Gaps in the alignment are represented as "-"

Alignment score

Sum of substitution scores plus gap values; higher is better

Seq 1 length

Number of amino acid residues in the first input sequence

Seq 2 length

Number of amino acid residues in the second input sequence

Matrix used

The substitution matrix selected for scoring

🔬 Applications
  • Comparing orthologous proteins across different species
  • Identifying conserved functional domains between two protein sequences
  • Assessing overall sequence similarity before a BLAST search
  • Aligning two protein variants (e.g. wild-type vs. mutant) to locate changes
⚠️ Common Mistakes & Warnings
Non-amino acid characters are removed

Characters that are not valid IUPAC amino acid symbols are stripped before alignment.

Long sequences may be slow

The Hirschberg algorithm is O(nm) time but O(n) space.
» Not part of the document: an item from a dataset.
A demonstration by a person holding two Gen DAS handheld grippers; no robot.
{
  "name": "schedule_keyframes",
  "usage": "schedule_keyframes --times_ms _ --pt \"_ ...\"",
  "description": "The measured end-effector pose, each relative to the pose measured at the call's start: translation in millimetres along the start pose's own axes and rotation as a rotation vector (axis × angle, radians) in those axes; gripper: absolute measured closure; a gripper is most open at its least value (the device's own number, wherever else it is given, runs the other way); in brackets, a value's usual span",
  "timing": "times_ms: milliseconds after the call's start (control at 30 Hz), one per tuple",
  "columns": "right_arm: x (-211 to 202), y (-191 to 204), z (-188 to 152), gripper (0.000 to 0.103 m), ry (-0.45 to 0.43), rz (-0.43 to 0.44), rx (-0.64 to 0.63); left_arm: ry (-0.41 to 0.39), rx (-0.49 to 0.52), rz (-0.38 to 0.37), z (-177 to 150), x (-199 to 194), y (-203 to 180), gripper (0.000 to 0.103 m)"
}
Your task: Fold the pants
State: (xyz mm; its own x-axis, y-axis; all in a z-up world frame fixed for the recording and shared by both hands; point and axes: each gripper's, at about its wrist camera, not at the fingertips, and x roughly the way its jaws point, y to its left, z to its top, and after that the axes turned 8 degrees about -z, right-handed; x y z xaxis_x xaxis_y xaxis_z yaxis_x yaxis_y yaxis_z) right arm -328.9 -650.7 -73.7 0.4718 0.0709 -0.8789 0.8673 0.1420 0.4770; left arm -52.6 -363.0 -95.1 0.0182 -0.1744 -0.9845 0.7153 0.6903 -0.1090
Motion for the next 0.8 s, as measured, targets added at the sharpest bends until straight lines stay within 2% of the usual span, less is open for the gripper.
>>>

Sequences near the 20,000 character limit may take several seconds in the browser.

Matrix choice affects results

BLOSUM62 is best for sequences with ~40–60% identity. Use BLOSUM80 for highly similar sequences, BLOSUM45 or PAM matrices for more distantly related ones.

❓ Frequently Asked Questions

Which scoring matrix should I use?
BLOSUM62 is the standard choice for most pairwise alignments. Use BLOSUM80 for closely related sequences (>60% identity) or BLOSUM45/PAM matrices for distantly related sequences.
What do the gap values mean?
Positive display values (stored as negative numbers) subtract from the score and penalise gaps. The SMS defaults are: gaps preceding = 0 (free), internal gaps = -2 (penalty of 2 per gap), gaps following = 0 (free).
What does "-" mean in the output?
A "-" character represents a gap introduced into one sequence to maximise the global alignment score.